• [TASK STATEMENT] The word "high": say how many lines of the data below contain it, and give the number alone.

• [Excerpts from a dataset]
[Start of Attachment]
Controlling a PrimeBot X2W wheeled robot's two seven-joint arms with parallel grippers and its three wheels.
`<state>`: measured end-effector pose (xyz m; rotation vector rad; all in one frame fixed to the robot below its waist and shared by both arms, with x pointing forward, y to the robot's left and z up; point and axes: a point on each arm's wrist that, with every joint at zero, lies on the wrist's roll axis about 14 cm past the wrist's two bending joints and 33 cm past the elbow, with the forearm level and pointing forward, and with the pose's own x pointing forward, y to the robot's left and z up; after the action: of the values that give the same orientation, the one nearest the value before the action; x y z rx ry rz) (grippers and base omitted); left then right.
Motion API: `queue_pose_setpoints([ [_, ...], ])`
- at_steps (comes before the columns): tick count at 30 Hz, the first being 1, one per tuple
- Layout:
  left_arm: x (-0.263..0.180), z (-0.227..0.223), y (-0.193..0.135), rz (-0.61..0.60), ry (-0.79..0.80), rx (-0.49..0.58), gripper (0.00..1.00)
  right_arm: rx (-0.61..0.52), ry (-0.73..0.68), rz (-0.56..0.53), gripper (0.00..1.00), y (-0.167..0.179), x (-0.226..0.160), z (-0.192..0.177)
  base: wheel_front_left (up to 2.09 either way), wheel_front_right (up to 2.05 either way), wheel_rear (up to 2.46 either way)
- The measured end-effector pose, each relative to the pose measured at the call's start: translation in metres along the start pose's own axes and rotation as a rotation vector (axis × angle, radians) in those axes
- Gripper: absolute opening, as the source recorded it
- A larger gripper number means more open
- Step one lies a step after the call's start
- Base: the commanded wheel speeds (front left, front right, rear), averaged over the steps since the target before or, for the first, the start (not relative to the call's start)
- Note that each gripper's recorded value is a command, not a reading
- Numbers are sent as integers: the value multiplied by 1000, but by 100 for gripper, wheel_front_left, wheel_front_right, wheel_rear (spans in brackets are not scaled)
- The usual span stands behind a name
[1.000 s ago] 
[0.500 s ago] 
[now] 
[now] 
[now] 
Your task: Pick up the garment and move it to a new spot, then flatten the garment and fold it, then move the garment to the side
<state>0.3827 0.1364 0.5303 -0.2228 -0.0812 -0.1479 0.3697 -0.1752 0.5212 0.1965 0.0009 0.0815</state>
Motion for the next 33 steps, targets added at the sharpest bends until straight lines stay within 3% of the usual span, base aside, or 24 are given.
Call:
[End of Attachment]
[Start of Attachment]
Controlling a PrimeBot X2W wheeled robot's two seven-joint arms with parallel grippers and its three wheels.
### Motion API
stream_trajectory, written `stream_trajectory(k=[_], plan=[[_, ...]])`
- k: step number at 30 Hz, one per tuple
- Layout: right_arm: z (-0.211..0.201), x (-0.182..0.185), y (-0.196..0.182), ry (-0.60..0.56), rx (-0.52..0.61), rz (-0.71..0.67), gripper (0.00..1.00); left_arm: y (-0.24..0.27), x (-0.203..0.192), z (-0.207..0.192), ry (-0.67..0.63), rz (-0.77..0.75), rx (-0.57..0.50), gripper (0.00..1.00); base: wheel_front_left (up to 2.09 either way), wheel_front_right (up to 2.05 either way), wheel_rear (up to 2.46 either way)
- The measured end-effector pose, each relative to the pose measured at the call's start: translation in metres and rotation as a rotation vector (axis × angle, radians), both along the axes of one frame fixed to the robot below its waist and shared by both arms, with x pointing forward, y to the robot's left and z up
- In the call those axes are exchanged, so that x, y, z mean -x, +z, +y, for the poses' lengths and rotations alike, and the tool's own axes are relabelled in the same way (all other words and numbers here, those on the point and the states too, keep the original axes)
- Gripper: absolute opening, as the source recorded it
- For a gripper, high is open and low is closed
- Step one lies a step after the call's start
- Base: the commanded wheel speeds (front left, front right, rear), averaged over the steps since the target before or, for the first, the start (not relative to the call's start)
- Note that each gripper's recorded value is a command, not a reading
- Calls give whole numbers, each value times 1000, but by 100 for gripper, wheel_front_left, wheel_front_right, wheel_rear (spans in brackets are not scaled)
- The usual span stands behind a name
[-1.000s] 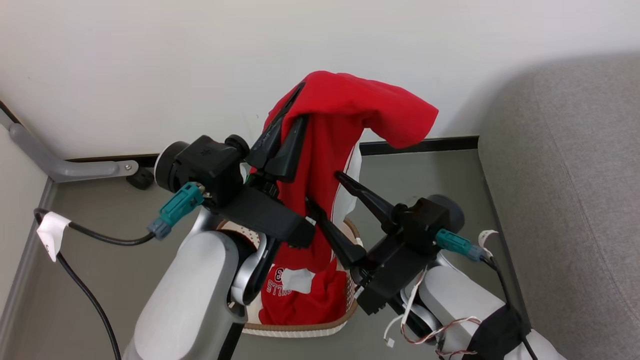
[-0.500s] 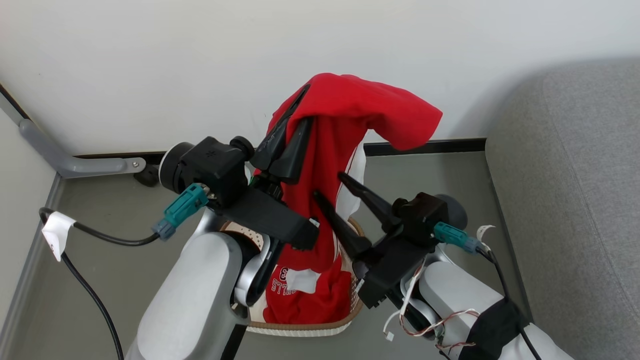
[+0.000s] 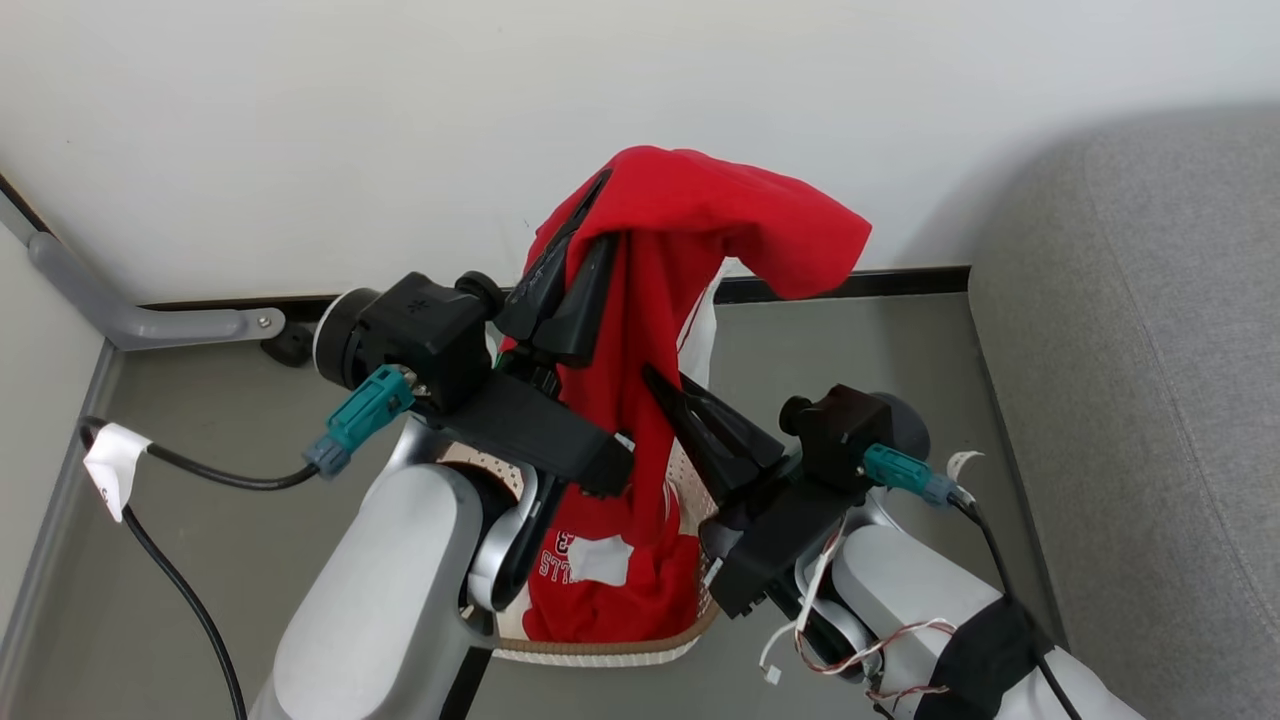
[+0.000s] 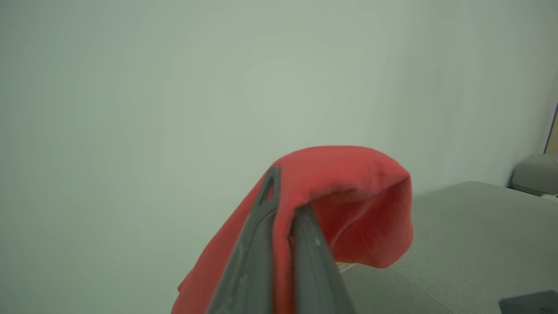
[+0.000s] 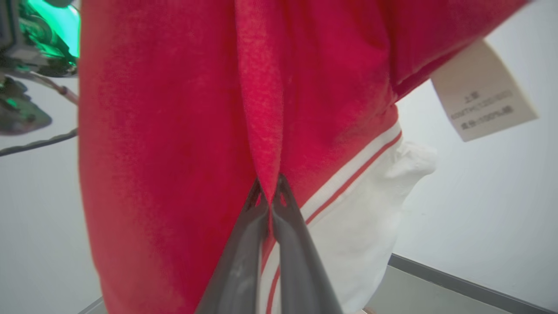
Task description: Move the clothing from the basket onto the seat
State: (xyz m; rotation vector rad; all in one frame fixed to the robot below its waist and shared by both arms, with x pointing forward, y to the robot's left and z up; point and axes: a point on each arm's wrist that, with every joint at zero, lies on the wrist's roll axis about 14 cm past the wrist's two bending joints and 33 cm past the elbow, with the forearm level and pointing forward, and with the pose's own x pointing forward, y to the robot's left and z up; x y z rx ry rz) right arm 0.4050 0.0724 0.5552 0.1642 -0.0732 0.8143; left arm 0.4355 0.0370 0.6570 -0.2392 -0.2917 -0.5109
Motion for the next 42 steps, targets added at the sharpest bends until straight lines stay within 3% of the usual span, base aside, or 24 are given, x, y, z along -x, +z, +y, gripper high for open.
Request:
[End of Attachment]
• [REPLY TO THE TASK] 2